Exchanges, however, face a difficult balancing act. Compliance with strict liability expectations will likely require substantial investment in infrastructure: advanced intrusion detection systems, regular security audits, upgraded cold storage solutions, incident response teams and robust user authentication. Smaller platforms may struggle to absorb these costs, potentially accelerating consolidation in the industry as weaker players exit or are acquired.
User behavior will also come under the microscope.

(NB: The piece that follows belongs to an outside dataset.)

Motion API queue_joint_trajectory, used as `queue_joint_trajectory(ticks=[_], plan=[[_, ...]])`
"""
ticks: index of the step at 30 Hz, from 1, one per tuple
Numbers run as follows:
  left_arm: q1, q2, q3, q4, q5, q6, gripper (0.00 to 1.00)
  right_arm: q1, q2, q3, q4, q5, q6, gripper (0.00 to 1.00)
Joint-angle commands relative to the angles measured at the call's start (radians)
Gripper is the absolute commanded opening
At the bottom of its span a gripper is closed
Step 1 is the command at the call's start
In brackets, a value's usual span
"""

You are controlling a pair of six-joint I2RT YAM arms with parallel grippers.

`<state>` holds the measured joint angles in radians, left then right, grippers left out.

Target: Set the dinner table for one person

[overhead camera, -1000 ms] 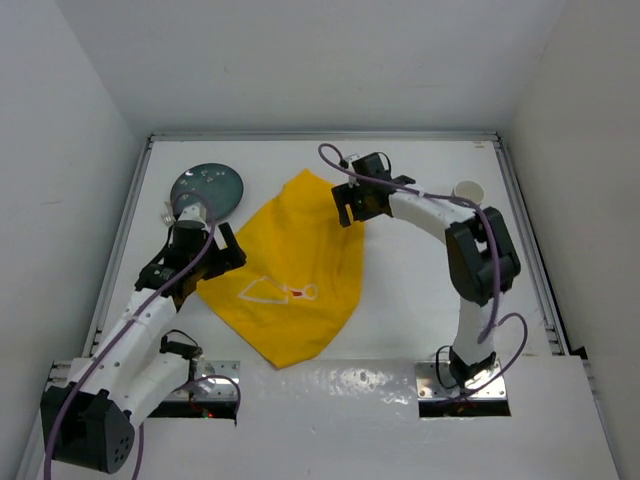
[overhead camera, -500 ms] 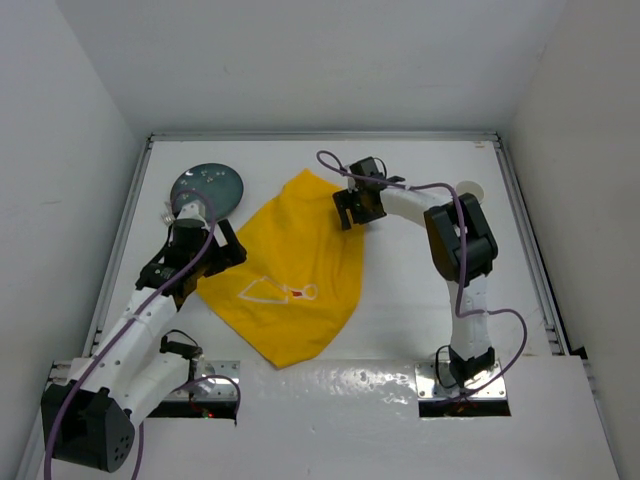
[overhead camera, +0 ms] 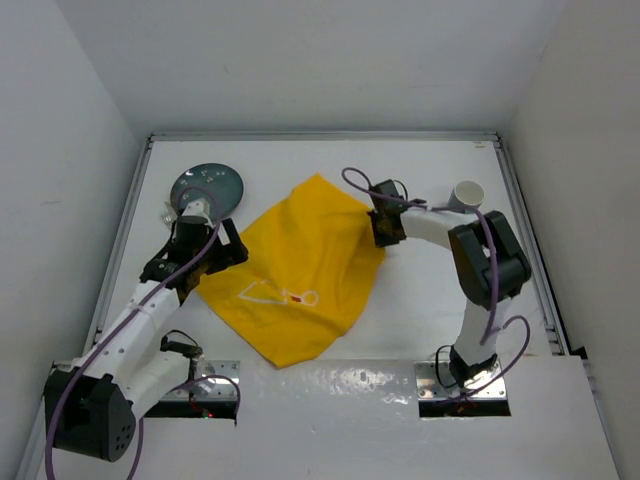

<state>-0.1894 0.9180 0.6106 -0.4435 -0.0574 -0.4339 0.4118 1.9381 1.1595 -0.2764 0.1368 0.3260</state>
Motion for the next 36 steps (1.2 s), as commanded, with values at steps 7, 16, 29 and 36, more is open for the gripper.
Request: queue_joint_trajectory(ticks=[7, 16, 29, 36], plan=[[-0.007, 0.039, 0.037, 0.066, 0.024, 0.041, 0.94, -0.008, -0.441, -0.462, -0.288, 0.320, 0.367, 0.00], [-0.007, 0.061, 0.032, 0.055, 0.024, 0.040, 0.94, -0.010, -0.691, -0.474, -0.342, 0.327, 0.323, 0.38], [0.051, 0.176, 0.009, 0.089, -0.048, -0.071, 0.75, -0.094, -0.323, -0.020, -0.030, -0.020, -0.194, 0.47], [0.110, 0.212, -0.078, 0.150, -0.074, -0.175, 0.71, -0.182, -0.009, 0.299, -0.052, -0.241, -0.241, 0.53]])
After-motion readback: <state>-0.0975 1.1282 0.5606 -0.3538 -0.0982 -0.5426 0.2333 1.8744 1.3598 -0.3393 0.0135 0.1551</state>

While strict liability shifts most of the burden to exchanges, the exception for gross negligence means individuals will still need to adopt basic safeguards, such as using strong passwords, enabling two-factor authentication and being alert to phishing schemes. Disputes over whether a customer acted “recklessly” are likely to test the boundaries of the new rules once they are implemented.
The regulatory shift also reshapes the broader investment landscape in South Korea. By prioritizing stock market reforms and investor protection over crypto liberalization, policymakers are signaling that capital markets modernization and stability outweigh the push to foster a high-risk, fast-moving digital asset sector. This may redirect institutional capital toward tokenized financial products, regulated derivatives or blockchain-based infrastructure built firmly within existing financial rules, rather than speculative trading on centralized exchanges.
In the longer term, South Korea’s approach could serve as a template for other jurisdictions grappling with the same dilemma: how to encourage innovation in digital assets while minimizing the damage from hacks, frauds and system failures. If the strict liability regime succeeds in reducing incidents and restoring trust without suffocating legitimate business, it may be seen as a viable middle path between outright bans and laissez-faire regulation.
For now, though, the message is clear. Crypto in South Korea is no longer at the center of the policy conversation. The once-active Virtual Assets Committee is effectively on ice, while the real momentum is behind tough new obligations for exchanges and a strategic emphasis on shoring up conventional financial markets. Whether that trade-off ultimately benefits investors and the broader economy will become apparent only as the new rules take hold and the industry adapts—or fails to.